Friday, February 12, 1999
A Delicious Stock
Using your own experience is always a terrific way to find stocks. Any investor who has ever tried eating at the Cheesecake Factory (Nasdaq: CAKE) should have wondered whether this company is publicly traded. It is rare when you can go to one of this company's 27 restaurants and have a wait of less than an hour. When living in Atlanta a couple of years ago, the only way I found to avoid a wait was arriving between 10:00 a.m. and 10:30 a.m. on Sunday morning, right after the restaurant opened. Drop in after 11:00 a.m., though, and your wait is almost always an hour or two.
When you find a store and concept you like, many other people will often already know about the product or company. Investigating the stock, you find that it has a high price/earnings multiple, high leverage, or some other characteristic that is unattractive. That generally has been the case with this company, as well. At times, The Cheesecake Factory has been trading for more than 40x prospective earnings. Perhaps that's not too high considering the outstanding prospects for this wonderful chain. Nonetheless, I prefer purchasing the stock when it's a little less expensive, providing a more significant margin of safety.
Because this company is in the restaurant business, which is notoriously fickle and volatile, the stock market provides numerous opportunities to get in at more reasonable prices. Adverse quarterly shifts in same-store sales, bad weather, high food costs, store opening expenses, or short-term operational problems often occur and send short-term investors scurrying for shelter. These stocks regularly rise and fall 15%-25% on the smallest bit of information. I happen to like the volatility associated with restaurant companies because it provides numerous low-priced entry points into long-term winners. And I do think Cheesecake Factory is going to be a force in the restaurant business in the years ahead.
The company's stock has fallen from its December high of $30 3/8 to $20 1/4, recording earnings that were not only below expectations, but also below the prior year. For Q4, the company earned $0.15 per share compared to $0.16 last year. Such numbers certainly are not indicative of a strong growth company.
What happened? Beyond being in the restaurant business, the Cheesecake Factory operates a manufacturing facility that makes over 50 varieties of cheesecakes. This 45,000 square foot facility, which quadrupled production capacity, was opened in 1995 and has been a continual source of problems. The primary issue facing the plant is that the facility has too much capacity for the company's current needs.

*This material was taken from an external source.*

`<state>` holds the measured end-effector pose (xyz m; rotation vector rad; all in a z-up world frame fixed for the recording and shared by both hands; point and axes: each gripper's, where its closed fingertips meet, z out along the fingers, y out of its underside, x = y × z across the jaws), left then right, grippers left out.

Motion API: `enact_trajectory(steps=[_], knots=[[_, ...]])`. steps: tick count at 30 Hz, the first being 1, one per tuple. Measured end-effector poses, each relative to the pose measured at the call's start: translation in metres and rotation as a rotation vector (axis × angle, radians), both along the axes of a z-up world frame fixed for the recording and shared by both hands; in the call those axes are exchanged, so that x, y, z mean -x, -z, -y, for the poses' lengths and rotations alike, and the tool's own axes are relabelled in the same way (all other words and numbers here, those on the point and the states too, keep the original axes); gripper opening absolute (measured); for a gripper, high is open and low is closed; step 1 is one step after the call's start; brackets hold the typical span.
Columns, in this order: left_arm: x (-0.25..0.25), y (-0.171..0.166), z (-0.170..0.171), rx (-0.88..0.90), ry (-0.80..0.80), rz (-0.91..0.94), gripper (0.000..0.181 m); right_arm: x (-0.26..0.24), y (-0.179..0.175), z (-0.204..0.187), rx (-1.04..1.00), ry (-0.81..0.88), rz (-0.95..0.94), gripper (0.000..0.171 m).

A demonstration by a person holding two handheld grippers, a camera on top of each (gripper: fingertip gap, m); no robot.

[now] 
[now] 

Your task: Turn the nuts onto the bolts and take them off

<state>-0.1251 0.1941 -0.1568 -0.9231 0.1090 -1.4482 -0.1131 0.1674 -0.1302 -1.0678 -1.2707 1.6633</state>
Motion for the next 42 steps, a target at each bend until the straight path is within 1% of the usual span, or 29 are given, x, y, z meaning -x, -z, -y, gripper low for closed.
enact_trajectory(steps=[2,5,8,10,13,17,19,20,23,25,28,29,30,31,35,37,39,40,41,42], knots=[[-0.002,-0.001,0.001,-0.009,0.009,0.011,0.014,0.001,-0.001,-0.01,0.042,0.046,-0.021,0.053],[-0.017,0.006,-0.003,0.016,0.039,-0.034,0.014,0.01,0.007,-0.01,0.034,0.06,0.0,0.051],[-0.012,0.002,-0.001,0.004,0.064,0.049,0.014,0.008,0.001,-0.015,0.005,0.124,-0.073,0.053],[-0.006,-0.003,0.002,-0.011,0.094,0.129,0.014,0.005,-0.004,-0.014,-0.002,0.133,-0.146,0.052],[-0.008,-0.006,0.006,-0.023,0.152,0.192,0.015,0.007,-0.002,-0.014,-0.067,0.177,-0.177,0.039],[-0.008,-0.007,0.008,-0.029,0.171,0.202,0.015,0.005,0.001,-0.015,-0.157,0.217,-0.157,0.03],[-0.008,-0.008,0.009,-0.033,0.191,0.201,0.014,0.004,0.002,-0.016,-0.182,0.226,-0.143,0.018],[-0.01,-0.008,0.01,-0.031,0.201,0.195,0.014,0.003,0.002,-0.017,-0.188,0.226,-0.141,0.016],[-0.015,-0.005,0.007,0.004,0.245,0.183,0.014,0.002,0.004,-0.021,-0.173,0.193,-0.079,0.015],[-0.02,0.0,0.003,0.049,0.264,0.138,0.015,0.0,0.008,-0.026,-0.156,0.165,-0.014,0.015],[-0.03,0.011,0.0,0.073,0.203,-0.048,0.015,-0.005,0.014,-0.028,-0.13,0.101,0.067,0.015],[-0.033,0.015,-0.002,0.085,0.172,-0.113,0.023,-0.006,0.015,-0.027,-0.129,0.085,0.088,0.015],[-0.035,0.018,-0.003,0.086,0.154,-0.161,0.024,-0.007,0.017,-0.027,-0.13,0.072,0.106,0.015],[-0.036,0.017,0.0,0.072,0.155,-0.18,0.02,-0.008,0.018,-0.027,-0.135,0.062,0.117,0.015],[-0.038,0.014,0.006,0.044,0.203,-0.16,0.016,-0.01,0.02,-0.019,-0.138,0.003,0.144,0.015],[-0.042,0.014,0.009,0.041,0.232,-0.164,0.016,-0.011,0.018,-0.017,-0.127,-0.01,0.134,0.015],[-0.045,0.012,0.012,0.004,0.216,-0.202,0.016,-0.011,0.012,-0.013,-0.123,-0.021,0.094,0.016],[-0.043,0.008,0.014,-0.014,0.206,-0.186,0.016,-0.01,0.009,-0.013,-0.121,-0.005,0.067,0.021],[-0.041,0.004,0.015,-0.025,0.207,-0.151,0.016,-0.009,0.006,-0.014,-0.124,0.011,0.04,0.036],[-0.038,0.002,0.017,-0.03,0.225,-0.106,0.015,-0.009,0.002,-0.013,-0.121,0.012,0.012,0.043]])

In early 1998, the plant was only operating at about a third of its ultimate capacity.
Only about 30% of the facility's production is used in the company's restaurants. The majority of production goes to third parties, including warehouse clubs, other restaurant concepts, and foodservice distributors. While restaurant sales have continued to grow rapidly (28% in 1998), bakery sales growth has been more tepid (14% in 1998). Without faster growth of third-party sales, the prospects for this plant quickly reaching efficient operating levels is dim.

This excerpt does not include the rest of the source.